Department of Medicine, Pulmonary and Critical Care Medicine, University Medical Centre Giessen and Marburg, Philipps-Universität Marburg, Member of the German Centre for Lung Research (DZL), Marburg, Germany.
7th Respiratory Medicine Department, Athens Chest Hospital Sotiria, Athens, Greece.
Respir Res. 2017 Jul 18;18(1):140. doi: 10.1186/s12931-017-0622-x.
Dual bronchodilation combining a long-acting β-agonist (LABA) and a long-acting muscarinic antagonist (LAMA) is the preferred choice of treatment recommended by the Global Initiative for Chronic Obstructive Lung Disease (GOLD) 2017 guidelines for the management of patients with moderate-to-severe chronic obstructive pulmonary disease (COPD). The once-daily (q.d.) fixed-dose combination (FDC) of LABA, indacaterol 110 μg and LAMA, glycopyrronium 50 μg (IND/GLY 110/50 μg q.d.) demonstrated superior improvements in lung function, dyspnoea and overall health status and better tolerability against LABA or LAMA monotherapies and combination of LABA and inhaled corticosteroid (ICS) in more than 11,000 patients with moderate-to-severe COPD in several randomised controlled clinical trials.

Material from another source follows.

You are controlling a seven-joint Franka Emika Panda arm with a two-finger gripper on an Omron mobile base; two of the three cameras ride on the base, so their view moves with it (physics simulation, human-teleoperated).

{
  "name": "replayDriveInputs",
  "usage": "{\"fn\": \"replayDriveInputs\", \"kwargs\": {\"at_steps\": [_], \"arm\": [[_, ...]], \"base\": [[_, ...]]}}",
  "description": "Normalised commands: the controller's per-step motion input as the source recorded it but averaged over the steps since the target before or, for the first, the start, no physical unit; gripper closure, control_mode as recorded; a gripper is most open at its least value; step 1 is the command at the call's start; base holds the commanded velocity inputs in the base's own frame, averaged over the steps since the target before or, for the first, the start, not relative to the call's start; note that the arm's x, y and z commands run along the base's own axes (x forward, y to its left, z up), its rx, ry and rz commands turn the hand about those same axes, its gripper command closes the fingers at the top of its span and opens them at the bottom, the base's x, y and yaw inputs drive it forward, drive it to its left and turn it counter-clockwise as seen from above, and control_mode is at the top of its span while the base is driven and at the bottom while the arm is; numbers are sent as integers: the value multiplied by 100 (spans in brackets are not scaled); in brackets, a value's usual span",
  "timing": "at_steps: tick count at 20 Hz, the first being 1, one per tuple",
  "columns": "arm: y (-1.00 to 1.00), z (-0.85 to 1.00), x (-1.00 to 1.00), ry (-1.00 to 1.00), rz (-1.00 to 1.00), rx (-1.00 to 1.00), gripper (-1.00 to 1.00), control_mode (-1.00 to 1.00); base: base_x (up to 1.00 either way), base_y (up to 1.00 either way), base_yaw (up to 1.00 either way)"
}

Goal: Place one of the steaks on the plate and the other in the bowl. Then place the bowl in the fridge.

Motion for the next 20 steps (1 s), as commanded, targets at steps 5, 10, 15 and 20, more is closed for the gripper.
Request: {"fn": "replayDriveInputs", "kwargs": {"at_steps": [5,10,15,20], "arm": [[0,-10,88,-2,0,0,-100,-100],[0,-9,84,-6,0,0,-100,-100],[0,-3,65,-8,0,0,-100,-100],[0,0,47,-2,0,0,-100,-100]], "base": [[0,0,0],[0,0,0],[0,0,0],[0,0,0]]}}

The CRYSTAL study was the first, 12-week, randomised, open-label trial that evaluated the efficacy and safety of a direct switch from previous treatments to IND/GLY 110/50 μg q.d. on lung function and dyspnoea in patients with moderate COPD and a history of up to one exacerbation in the previous year. Patients were divided into 2 groups according to their background therapy and symptom scores and were randomised (3:1) to IND/GLY or to continue with their previous treatments.

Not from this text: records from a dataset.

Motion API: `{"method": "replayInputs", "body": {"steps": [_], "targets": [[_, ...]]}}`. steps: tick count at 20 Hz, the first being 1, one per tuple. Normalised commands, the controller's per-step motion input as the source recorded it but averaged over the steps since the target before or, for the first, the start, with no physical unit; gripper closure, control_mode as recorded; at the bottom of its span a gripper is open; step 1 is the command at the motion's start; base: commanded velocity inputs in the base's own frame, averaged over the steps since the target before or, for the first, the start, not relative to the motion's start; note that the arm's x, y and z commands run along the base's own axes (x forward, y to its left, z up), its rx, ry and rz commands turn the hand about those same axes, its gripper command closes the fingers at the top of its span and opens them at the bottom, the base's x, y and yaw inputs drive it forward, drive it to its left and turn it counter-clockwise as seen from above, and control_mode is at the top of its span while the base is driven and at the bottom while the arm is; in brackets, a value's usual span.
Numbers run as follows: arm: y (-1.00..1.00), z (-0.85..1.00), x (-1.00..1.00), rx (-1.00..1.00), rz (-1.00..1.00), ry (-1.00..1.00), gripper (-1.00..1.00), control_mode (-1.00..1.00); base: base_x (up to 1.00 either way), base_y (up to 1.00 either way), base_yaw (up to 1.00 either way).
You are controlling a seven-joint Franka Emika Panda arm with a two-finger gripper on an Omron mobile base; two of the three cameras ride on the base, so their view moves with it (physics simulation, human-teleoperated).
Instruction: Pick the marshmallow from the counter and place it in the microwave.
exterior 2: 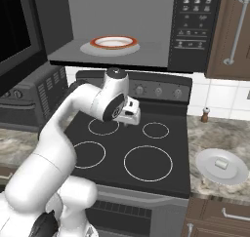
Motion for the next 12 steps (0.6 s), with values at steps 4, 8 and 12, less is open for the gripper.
{"method": "replayInputs", "body": {"steps": [4,8,12], "targets": [[-1.00,-0.04,0.00,0.14,-0.36,-0.01,-1.00,-1.00,0.00,0.00,0.00],[-1.00,-0.12,0.06,0.05,-0.38,-0.01,-1.00,-1.00,0.00,0.00,0.00],[-1.00,-0.15,0.06,0.00,-0.38,-0.01,-1.00,-1.00,0.00,0.00,0.00]]}}
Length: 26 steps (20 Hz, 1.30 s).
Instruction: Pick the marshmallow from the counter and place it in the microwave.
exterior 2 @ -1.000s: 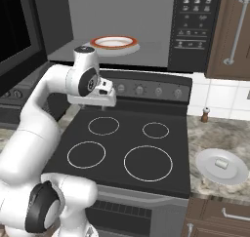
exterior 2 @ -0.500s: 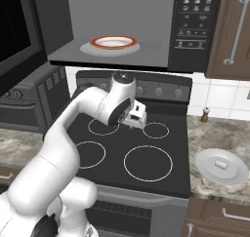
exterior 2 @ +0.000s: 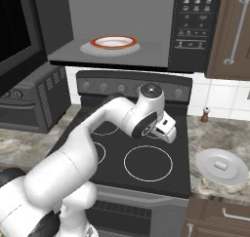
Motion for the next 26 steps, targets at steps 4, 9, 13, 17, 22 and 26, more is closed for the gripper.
{"method": "replayInputs", "body": {"steps": [4,9,13,17,22,26], "targets": [[-1.00,-0.27,0.00,0.00,-0.39,-0.08,-1.00,-1.00,0.00,0.00,0.00],[-1.00,-0.53,-0.15,-0.01,-0.40,-0.18,-1.00,-1.00,0.00,0.00,0.00],[-1.00,-0.57,-0.10,-0.02,-0.34,-0.17,-1.00,-1.00,0.00,0.00,0.00],[-0.99,-0.41,-0.03,-0.02,-0.26,-0.06,-1.00,-1.00,0.00,0.00,0.00],[-0.93,0.00,0.12,0.00,-0.16,0.15,-1.00,-1.00,0.00,0.00,0.00],[-0.74,0.00,0.00,0.00,-0.07,0.19,-1.00,-1.00,0.00,0.00,0.00]]}}
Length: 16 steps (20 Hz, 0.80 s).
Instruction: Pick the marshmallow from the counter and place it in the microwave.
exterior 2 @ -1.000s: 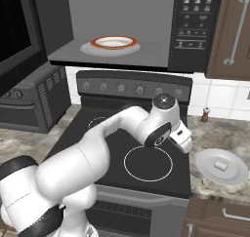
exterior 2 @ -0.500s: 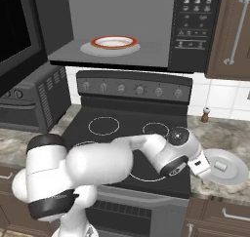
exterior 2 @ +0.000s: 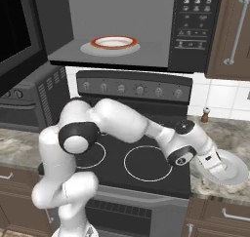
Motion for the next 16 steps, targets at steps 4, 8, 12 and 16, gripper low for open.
{"method": "replayInputs", "body": {"steps": [4,8,12,16], "targets": [[-0.56,0.00,0.00,0.01,0.00,0.12,-1.00,-1.00,0.00,0.00,0.00],[-0.41,-0.05,0.00,0.13,0.00,0.05,-1.00,-1.00,0.00,0.00,0.00],[-0.16,-0.04,0.00,0.17,0.01,0.00,-1.00,-1.00,0.00,0.00,0.00],[0.00,0.00,0.00,0.14,0.02,0.03,-1.00,-1.00,0.00,0.00,0.00]]}}
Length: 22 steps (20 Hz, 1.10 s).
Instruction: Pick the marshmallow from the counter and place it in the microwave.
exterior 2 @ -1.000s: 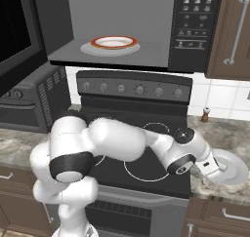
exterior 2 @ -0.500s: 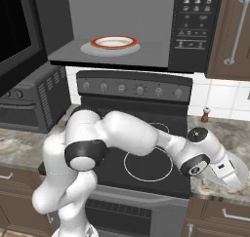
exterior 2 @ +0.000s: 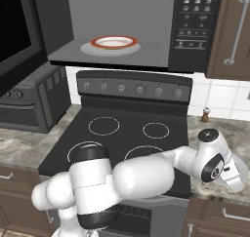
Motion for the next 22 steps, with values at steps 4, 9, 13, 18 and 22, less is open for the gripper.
{"method": "replayInputs", "body": {"steps": [4,9,13,18,22], "targets": [[0.00,0.00,0.00,0.09,0.01,0.05,-1.00,-1.00,0.00,0.00,0.00],[0.00,0.00,0.06,0.07,0.05,0.03,-1.00,-1.00,0.00,0.00,0.00],[0.00,0.00,0.21,0.04,0.06,0.02,-1.00,-1.00,0.00,0.00,0.00],[0.00,-0.02,0.36,0.04,0.07,0.00,-1.00,-1.00,0.00,0.00,0.00],[0.00,-0.16,0.54,0.04,0.08,0.00,-1.00,-1.00,0.00,0.00,0.00]]}}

The study included 4389 randomised patients, of whom 2160 were in groups switched to IND/GLY (intention-to-treat population). The effect of IND/GLY was superior to LABA + ICS on trough forced expiratory volume in 1 s (FEV; treatment difference, Δ = +71 mL) and transition dyspnoea index (TDI; [Δ = 1.09 units]), and to LABA or LAMA on trough FEV (Δ = +101 mL) and a TDI (Δ = 1.26 units). Improvements in health status and lower rescue medication use were also observed with IND/GLY. The safety profile of the study medication was similar to that observed in previous studies.

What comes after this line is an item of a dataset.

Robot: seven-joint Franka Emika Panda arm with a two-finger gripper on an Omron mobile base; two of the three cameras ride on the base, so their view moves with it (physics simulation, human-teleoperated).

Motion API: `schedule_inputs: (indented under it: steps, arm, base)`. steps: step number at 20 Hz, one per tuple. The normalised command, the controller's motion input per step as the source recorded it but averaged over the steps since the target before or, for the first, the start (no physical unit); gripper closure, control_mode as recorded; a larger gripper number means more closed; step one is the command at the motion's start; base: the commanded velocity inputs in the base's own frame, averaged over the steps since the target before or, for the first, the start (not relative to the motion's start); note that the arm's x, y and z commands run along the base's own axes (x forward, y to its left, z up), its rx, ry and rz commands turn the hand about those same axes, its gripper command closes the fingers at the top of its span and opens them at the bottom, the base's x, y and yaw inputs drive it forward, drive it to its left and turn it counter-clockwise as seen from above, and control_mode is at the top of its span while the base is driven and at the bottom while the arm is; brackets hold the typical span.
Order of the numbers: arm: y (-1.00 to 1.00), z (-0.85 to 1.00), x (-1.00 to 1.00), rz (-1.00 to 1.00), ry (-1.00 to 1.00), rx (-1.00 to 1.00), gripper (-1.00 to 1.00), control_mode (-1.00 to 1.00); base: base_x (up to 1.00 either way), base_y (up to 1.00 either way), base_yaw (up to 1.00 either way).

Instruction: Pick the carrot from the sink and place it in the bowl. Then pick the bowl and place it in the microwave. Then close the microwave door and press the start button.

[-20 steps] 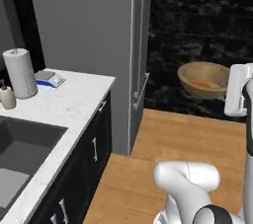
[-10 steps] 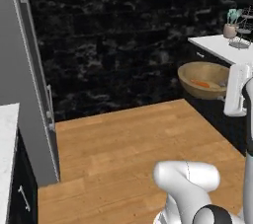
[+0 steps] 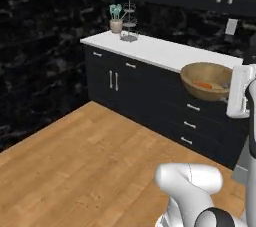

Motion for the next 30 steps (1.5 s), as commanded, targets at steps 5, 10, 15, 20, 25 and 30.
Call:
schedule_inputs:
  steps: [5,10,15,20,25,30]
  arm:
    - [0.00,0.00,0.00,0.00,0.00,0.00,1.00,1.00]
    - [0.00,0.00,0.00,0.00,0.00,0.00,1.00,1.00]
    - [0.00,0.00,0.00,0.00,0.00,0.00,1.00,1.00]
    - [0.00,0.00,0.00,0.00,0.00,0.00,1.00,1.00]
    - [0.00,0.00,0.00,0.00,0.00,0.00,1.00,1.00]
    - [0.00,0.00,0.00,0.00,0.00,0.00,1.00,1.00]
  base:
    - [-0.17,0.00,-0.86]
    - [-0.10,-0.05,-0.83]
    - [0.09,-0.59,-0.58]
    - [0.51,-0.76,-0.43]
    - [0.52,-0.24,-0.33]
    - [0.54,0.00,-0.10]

IND/GLY demonstrated superior improvements in lung function and dyspnoea after direct switch from previous treatments.
ClinicalTrials.gov number: NCT01985334 .
长效β激动剂(LABA)和长效抗胆碱能药物(LAMA)联合的双重支气管扩张作用是 2017 年全球慢性阻塞性肺疾病倡议(GOLD)管理中重度慢性阻塞性肺疾病(COPD)患者的首选治疗方法。每日一次(q.d.)固定剂量联合制剂(LABA,茚达特罗 110μg;LAMA,格隆溴铵 50μg,IND/GLY 110/50μg q.d.)在超过 11000 名中重度 COPD 患者中,与 LABA 或 LAMA 单药治疗以及 LABA 和吸入性皮质类固醇(ICS)联合治疗相比,在肺功能、呼吸困难和整体健康状况方面显示出更好的改善,且耐受性更好。
CRYSTAL 研究是首个 12 周、随机、开放标签试验,评估了中重度 COPD 患者直接从先前治疗转换为 IND/GLY 110/50μg q.d.对肺功能和呼吸困难的疗效和安全性,这些患者在过去一年中有过一次或多次加重史。根据背景治疗和症状评分,患者分为两组,然后随机(3:1)分为 IND/GLY 组或继续接受先前的治疗。
这项研究纳入了 4389 名随机患者,其中 2160 名患者被纳入接受 IND/GLY 治疗的组(意向治疗人群)。IND/GLY 的疗效优于 LABA+ICS(治疗差异为+71mL)和呼吸困难转移指数(TDI;[Δ=1.09 单位]),也优于 LABA 或 LAMA(治疗差异为+101mL)和 TDI(治疗差异为+1.26 单位)。IND/GLY 还可改善健康状况和减少急救药物的使用。研究药物的安全性与之前研究中观察到的安全性相似。
IND/GLY 可直接从先前的治疗中转换后,显著改善肺功能和呼吸困难。
ClinicalTrials.gov 编号:NCT01985334。